* WHAT YOU SHOULD DO *
Only the lines containing "with" belong in the answer; find them in the material below.

* DATASET ENTRIES *
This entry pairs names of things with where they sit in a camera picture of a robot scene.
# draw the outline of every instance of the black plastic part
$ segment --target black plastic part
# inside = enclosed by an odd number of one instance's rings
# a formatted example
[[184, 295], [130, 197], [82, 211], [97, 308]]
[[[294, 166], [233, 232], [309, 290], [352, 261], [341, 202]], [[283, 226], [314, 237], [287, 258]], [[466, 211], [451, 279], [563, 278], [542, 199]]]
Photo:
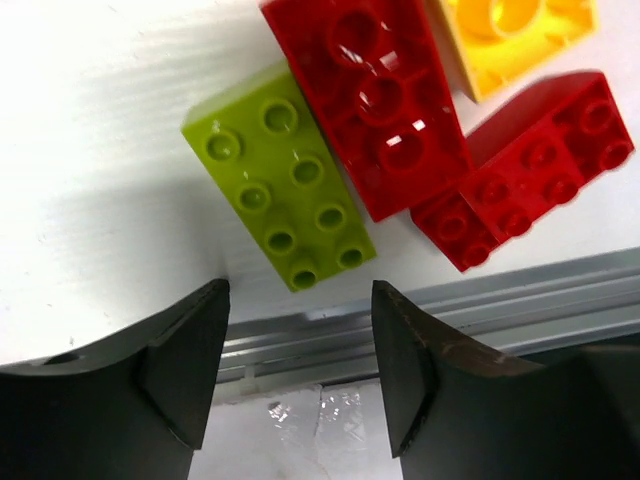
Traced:
[[229, 316], [215, 280], [40, 365], [0, 371], [0, 479], [186, 480]]
[[405, 480], [640, 478], [640, 349], [589, 348], [543, 367], [467, 337], [386, 282], [374, 283], [372, 321]]

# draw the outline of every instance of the white surface
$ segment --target white surface
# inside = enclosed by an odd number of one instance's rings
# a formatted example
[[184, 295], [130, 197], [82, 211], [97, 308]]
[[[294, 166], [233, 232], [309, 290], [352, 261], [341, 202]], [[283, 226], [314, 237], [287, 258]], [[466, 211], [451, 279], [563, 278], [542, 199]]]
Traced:
[[402, 480], [379, 383], [213, 407], [189, 480]]
[[[600, 0], [601, 31], [545, 73], [600, 68], [640, 138], [640, 10]], [[462, 277], [406, 215], [369, 229], [379, 258], [290, 294], [181, 138], [196, 101], [279, 60], [256, 0], [0, 0], [0, 364], [119, 330], [215, 276], [232, 322]], [[640, 245], [640, 162], [598, 180], [468, 276]]]

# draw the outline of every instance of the yellow toy brick
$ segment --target yellow toy brick
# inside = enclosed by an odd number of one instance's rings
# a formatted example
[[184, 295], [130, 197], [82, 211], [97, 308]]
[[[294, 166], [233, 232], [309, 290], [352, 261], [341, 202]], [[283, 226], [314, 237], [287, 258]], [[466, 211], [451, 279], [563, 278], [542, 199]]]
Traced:
[[192, 108], [182, 133], [291, 291], [375, 257], [286, 62]]
[[443, 56], [454, 50], [448, 73], [476, 102], [597, 29], [593, 0], [425, 1]]

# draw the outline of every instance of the building block
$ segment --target building block
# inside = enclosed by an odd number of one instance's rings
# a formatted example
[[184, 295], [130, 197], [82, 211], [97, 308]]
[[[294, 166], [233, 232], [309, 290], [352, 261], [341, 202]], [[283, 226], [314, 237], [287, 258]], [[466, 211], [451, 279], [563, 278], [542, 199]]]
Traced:
[[285, 62], [192, 108], [182, 133], [290, 290], [375, 257]]
[[594, 0], [425, 0], [447, 73], [480, 102], [597, 29]]
[[411, 209], [411, 219], [461, 272], [482, 265], [500, 246], [458, 192]]
[[374, 221], [469, 173], [421, 0], [271, 0], [261, 9]]
[[607, 80], [596, 71], [534, 84], [467, 140], [476, 171], [455, 191], [411, 211], [461, 271], [482, 263], [479, 248], [488, 258], [634, 150]]

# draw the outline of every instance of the green lego block
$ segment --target green lego block
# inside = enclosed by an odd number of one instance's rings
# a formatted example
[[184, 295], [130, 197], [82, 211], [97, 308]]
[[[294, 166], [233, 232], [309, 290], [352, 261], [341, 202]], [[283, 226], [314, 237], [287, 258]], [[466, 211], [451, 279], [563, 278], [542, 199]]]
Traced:
[[192, 108], [182, 133], [291, 291], [376, 256], [286, 62]]

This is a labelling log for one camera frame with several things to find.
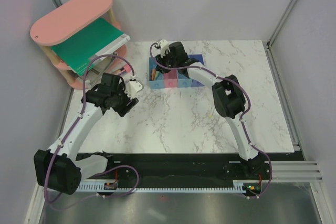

* COMPLETED TASK *
This entry pairs names of things with where they sit in a camera picture of a robot scene.
This is a labelling log for one camera frame with several things to find.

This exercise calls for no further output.